A Saint-Nazaire, une autre poche se forme autour d'une autre base de sous-marins: 30.000 Allemands sont pris au piège. Elle tombera aussi le 10 mai 1945.
Ce sont les résistants français qui vont se charger durant ces longs mois de faire le blocus de la poche: les F.F.I., F.T.P., les réseaux, les O.R.A. seront intégrés dans la 19e division d'infanterie de l'armée française commandée, à partir d'octobre 1944, par le général Borgnis-Desbordes. Quelque 12.000 hommes sont mobilisés avec des renforts de résistants venus du Finistère et des Côtes d'Armor.
Rudes accrochages
Débute alors un siège très pénible pour les deux camps. Les accrochages entre assiégés et libérateurs, sans cesse en mouvement, sont nombreux et les victimes se comptent par dizaines tout au long de ces neuf mois. La poche va de Quéven jusqu'à Port-Louis, Étel, la presqu'île de Quiberon, ainsi que les îles de Groix et de Belle-Ile.
Les combats les plus violents ont lieu en octobre et novembre 44. Aux coups de mains des Français, répondent des contre-attaques allemandes. Notamment dans le secteur Belz-Étel où on se battra jusqu'en avril 45.

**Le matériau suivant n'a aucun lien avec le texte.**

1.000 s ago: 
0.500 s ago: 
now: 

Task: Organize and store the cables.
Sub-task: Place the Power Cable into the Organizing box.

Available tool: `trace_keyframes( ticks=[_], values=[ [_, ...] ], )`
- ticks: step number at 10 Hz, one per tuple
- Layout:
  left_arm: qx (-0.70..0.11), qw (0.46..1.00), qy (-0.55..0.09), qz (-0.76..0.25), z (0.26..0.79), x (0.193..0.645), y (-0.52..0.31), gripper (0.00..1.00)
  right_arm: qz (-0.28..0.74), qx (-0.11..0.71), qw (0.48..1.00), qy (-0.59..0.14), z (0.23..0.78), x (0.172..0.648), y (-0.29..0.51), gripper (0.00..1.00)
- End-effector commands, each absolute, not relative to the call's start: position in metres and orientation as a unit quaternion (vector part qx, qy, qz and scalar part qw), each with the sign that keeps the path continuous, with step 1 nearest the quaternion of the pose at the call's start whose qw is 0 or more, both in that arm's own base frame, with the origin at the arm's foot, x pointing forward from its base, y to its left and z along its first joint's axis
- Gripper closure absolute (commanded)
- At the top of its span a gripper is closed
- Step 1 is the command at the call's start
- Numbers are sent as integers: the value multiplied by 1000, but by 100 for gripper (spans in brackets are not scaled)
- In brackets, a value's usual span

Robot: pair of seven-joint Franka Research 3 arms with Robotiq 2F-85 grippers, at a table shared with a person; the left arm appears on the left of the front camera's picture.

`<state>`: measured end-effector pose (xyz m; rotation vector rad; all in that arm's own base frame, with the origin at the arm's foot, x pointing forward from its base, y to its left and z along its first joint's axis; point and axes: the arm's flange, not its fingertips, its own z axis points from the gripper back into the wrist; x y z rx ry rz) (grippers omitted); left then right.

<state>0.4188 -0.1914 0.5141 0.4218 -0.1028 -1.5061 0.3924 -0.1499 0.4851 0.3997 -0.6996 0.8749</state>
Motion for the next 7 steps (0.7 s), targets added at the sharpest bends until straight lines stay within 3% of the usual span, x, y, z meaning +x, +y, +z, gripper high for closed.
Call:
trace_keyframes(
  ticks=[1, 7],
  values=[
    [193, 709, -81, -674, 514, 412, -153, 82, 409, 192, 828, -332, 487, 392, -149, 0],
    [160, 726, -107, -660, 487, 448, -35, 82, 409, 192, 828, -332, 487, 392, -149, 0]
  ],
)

Pour les civils, la vie est rude: ni pain, ni électricité, ni chauffage. On en est réduit à vendre chiens et chats. En février 1945, 90% des habitants de la poche ont été évacués. Les Allemands, aux abois, sont contraints de récolter les pommes de terre dans les champs. Ils évacuent aussi 3.000 Bellilois pour se réserver les approvisionnements. Les dernières semaines, la situation sera critique sur la presqu'île de Quiberon.
Reddition
Après la capitulation des forces allemandes du nord-ouest auprès du général Montgomery, alors que Berlin n'est que ruines, les soldats allemands de la poche savent que la résistance est inutile. Les négociations en vue d'une reddition des assiégés débutent le 4 mai 1945 au Magouer à Plouhinec.
C'est au café Breton à Étel, le 7 mai, vers 20 h , que les officiers allemands, menés par l'ober Schmitt, le colonel Borst, signent l'accord avec les officiers américains et français.

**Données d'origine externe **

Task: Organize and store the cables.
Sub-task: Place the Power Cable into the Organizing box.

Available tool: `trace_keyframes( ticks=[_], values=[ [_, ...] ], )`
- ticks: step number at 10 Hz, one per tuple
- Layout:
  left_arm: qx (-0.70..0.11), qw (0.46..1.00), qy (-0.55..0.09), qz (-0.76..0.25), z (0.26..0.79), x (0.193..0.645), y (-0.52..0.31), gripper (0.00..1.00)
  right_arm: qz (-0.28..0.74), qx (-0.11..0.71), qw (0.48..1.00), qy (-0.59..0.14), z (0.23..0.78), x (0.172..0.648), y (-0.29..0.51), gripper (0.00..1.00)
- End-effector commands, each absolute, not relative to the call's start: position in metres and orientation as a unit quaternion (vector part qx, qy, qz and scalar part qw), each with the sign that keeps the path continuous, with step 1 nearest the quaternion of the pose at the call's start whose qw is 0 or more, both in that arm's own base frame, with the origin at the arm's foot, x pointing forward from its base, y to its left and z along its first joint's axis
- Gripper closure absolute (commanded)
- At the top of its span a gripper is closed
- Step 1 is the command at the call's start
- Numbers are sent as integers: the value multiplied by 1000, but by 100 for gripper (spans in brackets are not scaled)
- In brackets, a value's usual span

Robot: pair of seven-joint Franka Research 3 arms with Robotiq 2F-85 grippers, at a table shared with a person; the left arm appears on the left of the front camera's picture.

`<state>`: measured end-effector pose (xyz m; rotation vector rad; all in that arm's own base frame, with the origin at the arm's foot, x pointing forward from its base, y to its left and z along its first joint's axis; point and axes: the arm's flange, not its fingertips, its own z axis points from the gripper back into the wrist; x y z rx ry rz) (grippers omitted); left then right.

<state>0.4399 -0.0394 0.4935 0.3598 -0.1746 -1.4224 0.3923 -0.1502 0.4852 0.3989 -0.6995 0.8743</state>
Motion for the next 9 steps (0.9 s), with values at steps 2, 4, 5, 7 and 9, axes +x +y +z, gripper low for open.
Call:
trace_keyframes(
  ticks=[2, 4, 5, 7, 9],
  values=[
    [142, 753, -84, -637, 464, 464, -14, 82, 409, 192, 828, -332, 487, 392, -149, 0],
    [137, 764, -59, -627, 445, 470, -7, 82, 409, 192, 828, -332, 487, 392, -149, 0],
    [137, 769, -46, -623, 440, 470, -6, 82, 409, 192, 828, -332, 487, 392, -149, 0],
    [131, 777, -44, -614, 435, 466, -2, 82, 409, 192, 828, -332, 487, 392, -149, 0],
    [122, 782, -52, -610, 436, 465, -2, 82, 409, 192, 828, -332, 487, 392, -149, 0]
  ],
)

Au bout de la table, un lieutenant au 2e bureau de la 19e division d'infanterie, Fernand Boulla. Il a alors 24 ans. "Tout a été très vite", explique-t-il en 1995 à notre confrère Yves Guégan, à l'occasion du 50e anniversaire de la libération de Lorient. "Les Allemands ont traversé la rivière en bateau. On s'est réuni au café. Le colonel Borst avait l'accord du général Fahrmbacher. Restait à signer le document qui lui avait été présenté déjà quelques heures auparavant".
Les Allemands acceptent les conditions posées pour la reddition mais demandent aux Alliés de ne pas entrer dans la poche immédiatement. Un délai de 3 jours qui leur permet de déminer les lieux et surtout de détruire leurs archives.
Vision d'apocalypse
La fin de la poche de Lorient sera effective le 10 mai 45: les 12.000 hommes des forces alliées se déploient au petit matin. A 16h , dans un champ à Caudan, le général allemand remet son arme personnelle au général Cramer, commandant les forces américaines dans la région. Lorient peut respirer.
De la coquette ville d'avant guerre, il ne reste qu'une vision d'apocalypse et un champ de ruines. Quelques rares maisons sont intactes, 4.000 immeubles et maisons sont détruits, 3.000 gravement endommagées. Mais l'aviation alliée n'a pu venir à bout de la base de sous-marins de l'Atlantique de la Kreigsmarine, un objectif stratégique.
Un mois après la Libération, la population qui a fui lors des bombardements de l'hiver 43, a recommencé à réinvestir la ville. Au fil des mois, des centaines de baraques vont être érigées. Les prisonniers allemands vont déminer les ruines. La reconstruction de Lorient va durer une vingtaine d'années.